HOW TO COMPLETE THIS TASK.
From the line that contains "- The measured" down to the final line below, please repeat each line exactly and nothing more, with no pictures.

Top of GIVEN DATA

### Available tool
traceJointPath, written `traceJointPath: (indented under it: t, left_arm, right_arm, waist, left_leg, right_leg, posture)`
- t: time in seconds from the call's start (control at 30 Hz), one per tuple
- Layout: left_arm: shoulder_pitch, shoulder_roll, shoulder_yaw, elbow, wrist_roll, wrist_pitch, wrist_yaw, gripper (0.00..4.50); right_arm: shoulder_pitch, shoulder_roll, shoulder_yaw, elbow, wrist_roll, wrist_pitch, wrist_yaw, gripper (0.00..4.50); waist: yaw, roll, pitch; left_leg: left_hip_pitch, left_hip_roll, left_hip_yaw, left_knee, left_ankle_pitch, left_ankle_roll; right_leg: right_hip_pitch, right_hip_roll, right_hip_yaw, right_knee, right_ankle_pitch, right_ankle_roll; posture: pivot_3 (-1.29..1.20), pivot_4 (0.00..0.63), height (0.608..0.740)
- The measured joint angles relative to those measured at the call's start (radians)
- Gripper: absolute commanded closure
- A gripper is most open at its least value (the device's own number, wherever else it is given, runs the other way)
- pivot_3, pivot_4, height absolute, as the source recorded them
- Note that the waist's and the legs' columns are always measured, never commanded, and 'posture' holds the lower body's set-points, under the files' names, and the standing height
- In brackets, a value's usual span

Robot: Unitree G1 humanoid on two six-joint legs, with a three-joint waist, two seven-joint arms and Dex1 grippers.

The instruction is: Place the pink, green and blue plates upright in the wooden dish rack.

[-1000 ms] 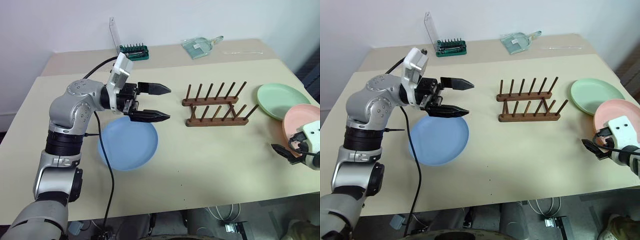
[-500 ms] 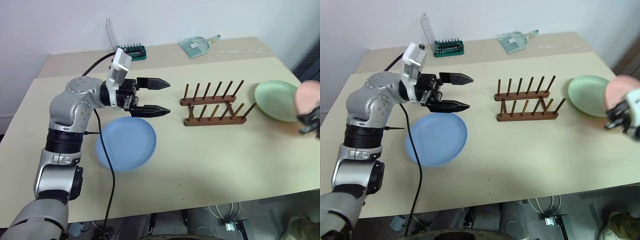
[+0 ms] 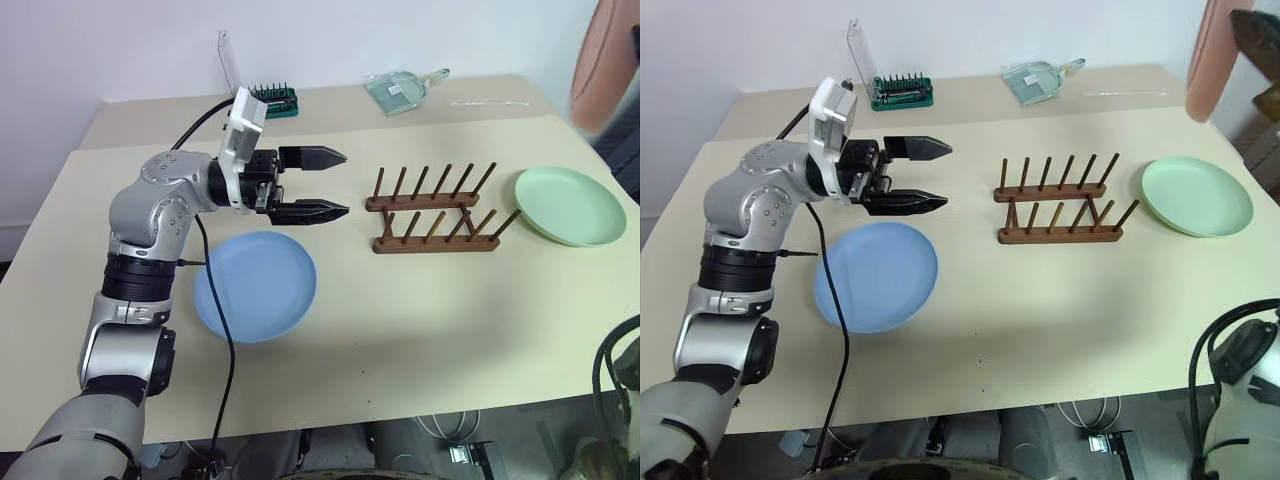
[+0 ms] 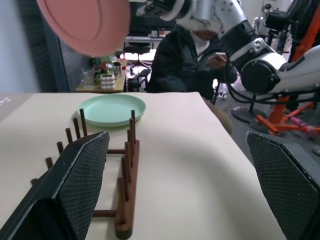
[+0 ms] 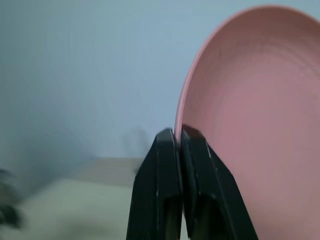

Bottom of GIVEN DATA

SOLUTION TO THE EXERCISE.
- The measured joint angles relative to those measured at the call's start (radians)
- Gripper: absolute commanded closure
- A gripper is most open at its least value (the device's own number, wherever else it is given, runs the other way)
- pivot_3, pivot_4, height absolute, as the source recorded them
- Note that the waist's and the legs' columns are always measured, never commanded, and 'posture' holds the lower body's set-points, under the files' names, and the standing height
- In brackets, a value's usual span

Robot: Unitree G1 humanoid on two six-joint legs, with a three-joint waist, two seven-joint arms and Dex1 grippers.

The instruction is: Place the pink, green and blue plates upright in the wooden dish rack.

[-1000 ms] 
[-500 ms] 
[+0 ms] 
[+0 ms] 
[+0 ms] 

There is nothing else to this exercise.